Тяжесть, холодная тяжесть давит изнутри, хочет прижать к потолку.
Стакан крепленого вина делает из меня человека на полчаса, а пить больше не хочу, потому что завтра читать лекцию. Успеваю написать две страницы статьи, после чего падаю на кровать – не то чтобы совсем не было сил, просто упасть проще, чем лечь. Что я делаю неправильно? Много курю? Мало ем? Ерунда, это было и десять лет назад, когда не курил, ел что дают и вообще жил как все. Нервы, нервы. Астено-невротический синдром, что звучит несколько лучше, чем неврастения. Говорили, что ей вообще нельзя было иметь детей, а она все равно меня родила. Не потому что очень хотелось, а просто так.
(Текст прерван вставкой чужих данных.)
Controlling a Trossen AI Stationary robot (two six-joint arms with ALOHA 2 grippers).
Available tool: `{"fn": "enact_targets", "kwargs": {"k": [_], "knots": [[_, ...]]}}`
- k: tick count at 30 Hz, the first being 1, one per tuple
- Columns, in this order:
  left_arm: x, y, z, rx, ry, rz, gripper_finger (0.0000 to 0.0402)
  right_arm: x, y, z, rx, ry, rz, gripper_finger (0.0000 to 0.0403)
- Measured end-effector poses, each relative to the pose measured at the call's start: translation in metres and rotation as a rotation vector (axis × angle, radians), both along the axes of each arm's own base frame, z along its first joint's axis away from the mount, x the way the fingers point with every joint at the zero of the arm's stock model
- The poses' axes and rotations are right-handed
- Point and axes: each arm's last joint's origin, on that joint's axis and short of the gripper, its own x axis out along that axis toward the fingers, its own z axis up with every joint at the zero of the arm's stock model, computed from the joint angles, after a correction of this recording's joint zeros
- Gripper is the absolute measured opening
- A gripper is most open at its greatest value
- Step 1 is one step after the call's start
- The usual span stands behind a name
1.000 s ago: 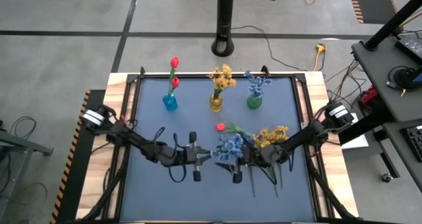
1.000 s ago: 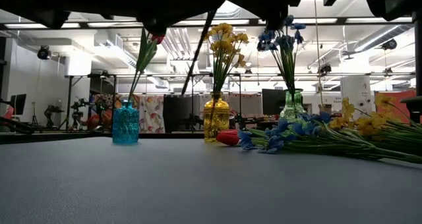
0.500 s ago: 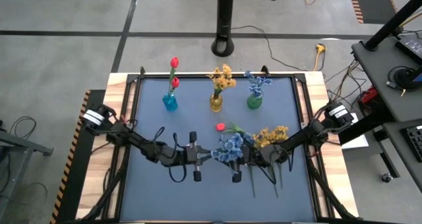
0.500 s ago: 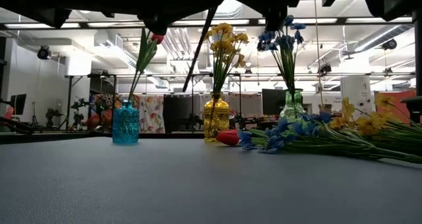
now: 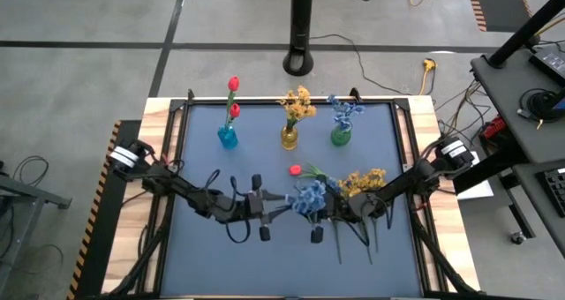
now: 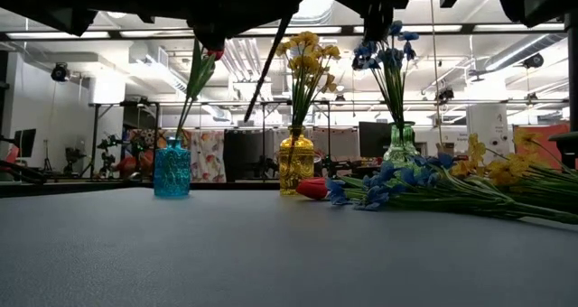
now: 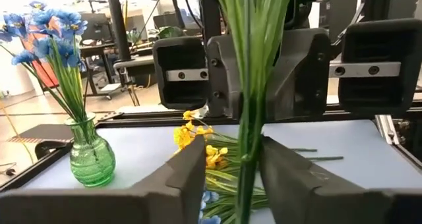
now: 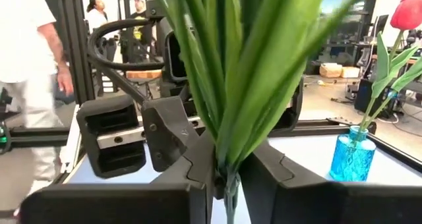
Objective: Sort flowers into vase by color
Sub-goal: Put the top blue flowers into the green vase
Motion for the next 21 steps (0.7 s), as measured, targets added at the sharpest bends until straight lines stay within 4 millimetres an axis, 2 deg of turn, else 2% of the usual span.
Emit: {"fn": "enact_targets", "kwargs": {"k": [8,15,21], "knots": [[-0.008,0.004,0.002,-0.026,0.13,0.01,0.0196,-0.021,-0.014,0.026,0.064,0.145,-0.109,0.0047],[-0.028,0.012,0.016,-0.03,0.277,0.023,0.021,-0.067,-0.039,0.057,0.191,0.302,-0.227,0.0047],[-0.049,0.021,0.035,-0.01,0.333,0.026,0.021,-0.107,-0.06,0.074,0.29,0.327,-0.383,0.0047]]}}
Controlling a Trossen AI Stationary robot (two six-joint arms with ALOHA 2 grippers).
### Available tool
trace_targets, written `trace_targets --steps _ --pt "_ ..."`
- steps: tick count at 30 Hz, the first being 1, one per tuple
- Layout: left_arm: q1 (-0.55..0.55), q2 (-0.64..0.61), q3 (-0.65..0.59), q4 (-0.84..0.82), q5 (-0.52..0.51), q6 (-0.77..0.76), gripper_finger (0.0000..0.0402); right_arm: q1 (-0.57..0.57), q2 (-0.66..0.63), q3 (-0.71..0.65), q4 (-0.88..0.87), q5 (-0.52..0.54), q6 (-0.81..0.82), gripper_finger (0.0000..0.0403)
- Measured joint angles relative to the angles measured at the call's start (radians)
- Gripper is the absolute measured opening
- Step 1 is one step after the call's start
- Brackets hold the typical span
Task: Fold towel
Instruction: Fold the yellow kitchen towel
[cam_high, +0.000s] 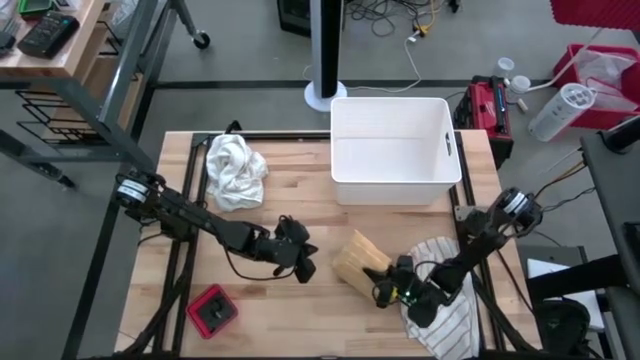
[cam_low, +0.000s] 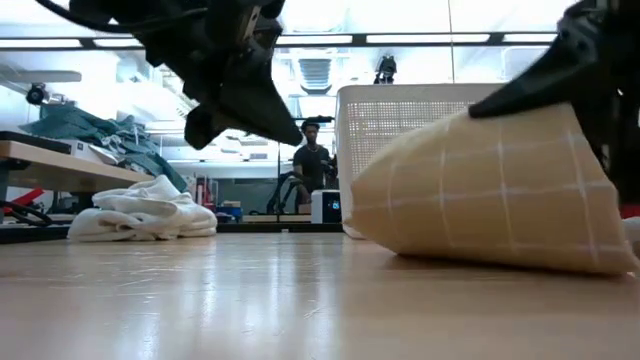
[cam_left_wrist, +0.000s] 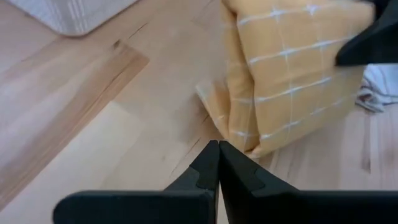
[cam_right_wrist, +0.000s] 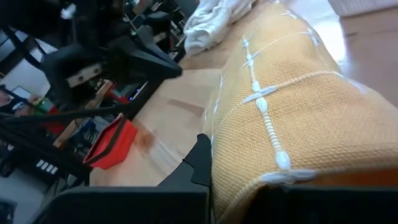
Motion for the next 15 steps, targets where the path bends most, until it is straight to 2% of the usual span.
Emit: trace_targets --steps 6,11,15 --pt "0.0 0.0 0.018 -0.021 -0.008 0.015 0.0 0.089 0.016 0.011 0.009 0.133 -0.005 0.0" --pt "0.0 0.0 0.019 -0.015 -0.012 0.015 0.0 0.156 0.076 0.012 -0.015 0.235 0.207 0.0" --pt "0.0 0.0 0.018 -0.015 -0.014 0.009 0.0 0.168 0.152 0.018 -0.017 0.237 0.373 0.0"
Потому что так полагается. Потому что все одноклассницы уже родили и все однокурсницы тоже. И у него все однокурсники женились и дети, чем он хуже? Последний доступный метод – надеть наушники и включить на полную громкость какой-нибудь блюз. Геометрический ритм, отбиваемый ровно в середине черепа. Ощущение физического прикосновения к барабанным перепонкам. Теперь могу встать и постирать наволочку, чтобы не мокла третьи сутки: все возвращается на круги своя. Точно так же не могу сосредоточиться. Точно так же не доходят руки убрать комнату. Выстирать наволочку. Может быть, у него это тоже так начиналось – с давления. Сначала от давления, потом от плохого настроения, потом от нечего делать, потом сопьюсь. Убьешь отца и женишься на матери. Если делать все наоборот, то все равно убьешь отца и женишься на матери. Интересно, что стало бы с Эдипом, если бы он никогда не уходил из дома? Что стало бы со мной, если бы я никогда не уходил из дома? Убил бы, в конце концов, не их, так себя. Как прекрасно было бы никогда об этом не вспоминать, но всякий раз, когда меняется погода, я о них думаю и проклинаю. Это не библейское неотвратимое проклятие, это машинальное “черт побери”, в принципе эквивалентное “господи боже мой”. У меня даже нет сил на то, чтобы разозлиться как следует.
Звонок, трубку взять. Тамара, здравствуйте. Как у вас дела. У меня нормально. Спасибо, надо же, помните, а я не помню. Обязательно.
Скучаю без вас, приезжайте как-нибудь. Не верю, не приедете. Верю, что говорите правду, но не верю, что приедете. Давайте поспорим. На что? На что хотите. Потому что если я выиграю, то не с кого будет взимать долг, а если я проиграю – что ж, с удовольствием проиграю вам все, что угодно. Хорошо, согласен.